What's more interesting here is the about-face of the WWE concerning the situation, and the speculation that it's due to the company not wanting to set a precedent about the result of such an activity. That would be wise for Titan Tower, as they have had numerous contracted talents do far worse than possible shoplifting and keep their jobs. While it's clearly important for a sport aimed and marketed to kids to have solid citizens as role models to look up to, mistakes are part of life and should be treated on a case by case basis. Crimes like drug dealing and driving under the influence can and do have far more catastrophic effects. Wrestling has always been tainted by the whiff of nepotism, branching back to the territorial days, and one doesn't need to look too far past one's nose to believe that hype. It wasn't too long ago that fellow WWE Diva Cameron was arrested for DUI and reportedly tried bribing the arresting officer on top of it. Her punishment? Still waiting. Consistency is important for any organization, and talent must be mindful of their responsibility to straighten up and fly right, but context is a valuable teacher.
The Night They Drove Old Dixie Out
Meanwhile, over at TNA, changes are a-brewin'. As reported some short weeks ago in this space, the 6-sided ring has made its much-ballyhooed return to the promotion. While I remain skeptical on that decision, I admit full delight in the latest development, that being the removal of the Dixie Carter character from TNA storylines and television. Reports have surfaced from Impact tapings already in the can that Dixie was powerbombed through a table by Bully Ray, thus ending her run as an everyday on-air character for TNA. Carter has been much maligned for her decision to firmly insert herself with both feet into most major TNA plots over the last several years, and has unquestionably presided over some of the stranger decisions to plague the promotion, resulting in a diminishing of talented personnel and serious concerns about the company's future.
Looking over the work of Carter would require a column all its own, but was at its creative acme when she did battle with Eric Bischoff and Hulk Hogan over the reigns of TNA. While not groundbreaking, it was an effective use of known quantities. Things started to unravel with the Dixie/AJ Styles/Claire Lynch melodrama, but really spun out of control when Carter attempted to reinvent her on-air persona as a villainous heel. This was the beginning of a Pandora's box of sludge that included her back-and-forth ultimatums with Hulk Hogan during his eventual jump to the competition, the yawning maw of a mess that was her feud with AJ Styles before his eventual departure, and her raiding of the McMahon Family Playbook, featuring everything from cutting off the microphones and cameras to forcing Earl Hebner to follow her instructions.
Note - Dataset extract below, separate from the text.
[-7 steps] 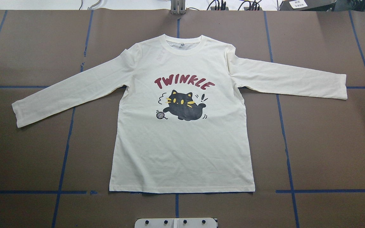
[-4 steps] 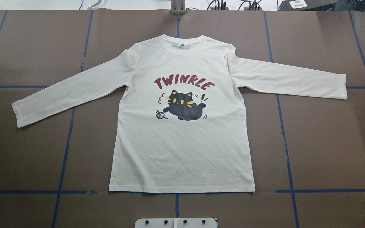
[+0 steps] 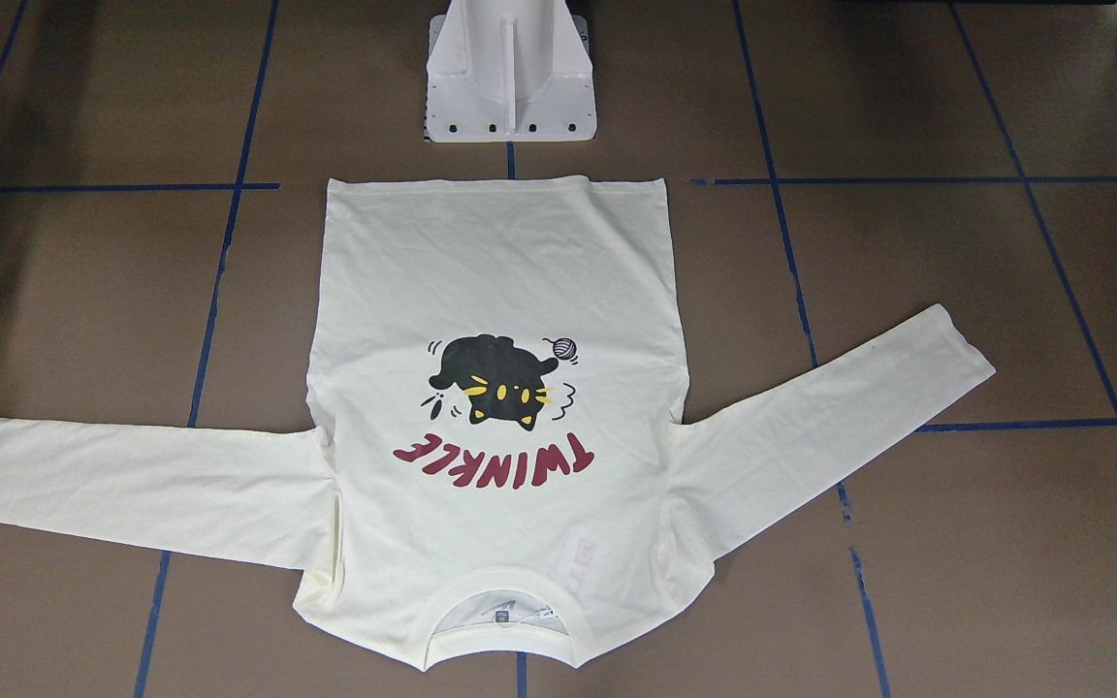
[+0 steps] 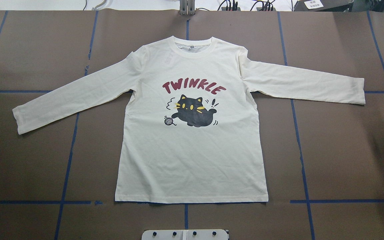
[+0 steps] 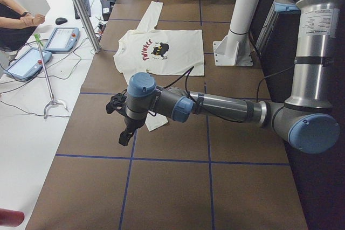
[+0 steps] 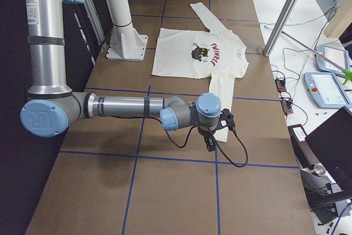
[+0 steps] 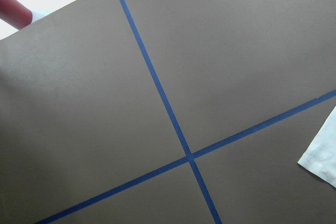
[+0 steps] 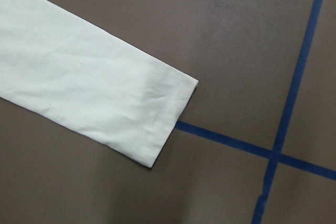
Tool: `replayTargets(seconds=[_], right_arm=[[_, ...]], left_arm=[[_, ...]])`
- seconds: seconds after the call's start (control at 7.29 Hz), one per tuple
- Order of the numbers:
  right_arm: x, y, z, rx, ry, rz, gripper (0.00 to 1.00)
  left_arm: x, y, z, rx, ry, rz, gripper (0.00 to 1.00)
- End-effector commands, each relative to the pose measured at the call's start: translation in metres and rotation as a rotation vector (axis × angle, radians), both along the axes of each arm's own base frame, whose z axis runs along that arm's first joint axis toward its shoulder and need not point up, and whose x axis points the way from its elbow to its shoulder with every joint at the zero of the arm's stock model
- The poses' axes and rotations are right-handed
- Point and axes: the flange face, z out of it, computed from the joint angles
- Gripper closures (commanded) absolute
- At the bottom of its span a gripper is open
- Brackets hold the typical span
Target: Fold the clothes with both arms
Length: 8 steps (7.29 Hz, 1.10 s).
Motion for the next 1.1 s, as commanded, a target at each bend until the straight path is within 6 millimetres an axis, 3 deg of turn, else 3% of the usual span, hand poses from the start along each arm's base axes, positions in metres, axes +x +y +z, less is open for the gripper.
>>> replayTargets(seconds=[0.0, 0.41, 0.69, 0.96], right_arm=[[-0.044, -0.054, 0.023, -0.022, 0.004, -0.027, 0.0], [-0.091, -0.064, 0.033, -0.041, 0.032, -0.09, 0.0], [-0.109, -0.069, 0.039, -0.045, 0.062, -0.11, 0.0], [-0.113, -0.076, 0.039, -0.047, 0.071, -0.11, 0.0]], left_arm=[[0.0, 0.001, -0.005, 0.021, 0.001, 0.003, 0.0], [0.003, 0.002, -0.006, 0.022, 0.031, 0.018, 0.0], [0.003, 0.001, -0.007, 0.025, 0.032, 0.017, 0.0], [0.003, 0.002, -0.009, 0.028, 0.031, 0.018, 0.0]])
Not everything TNA has done lately has been a failure, but their insistence to continue to rely on yesterday's news and to place questionable folks in top-level positions (no offense, Ms. Hemme) has done them no favors. Dixie stands to face stiffer competition from ROH and former partner Jeff Jarrett's new promotion and simply cannot afford to lose further focus. For one night, anyway, she made the right decision.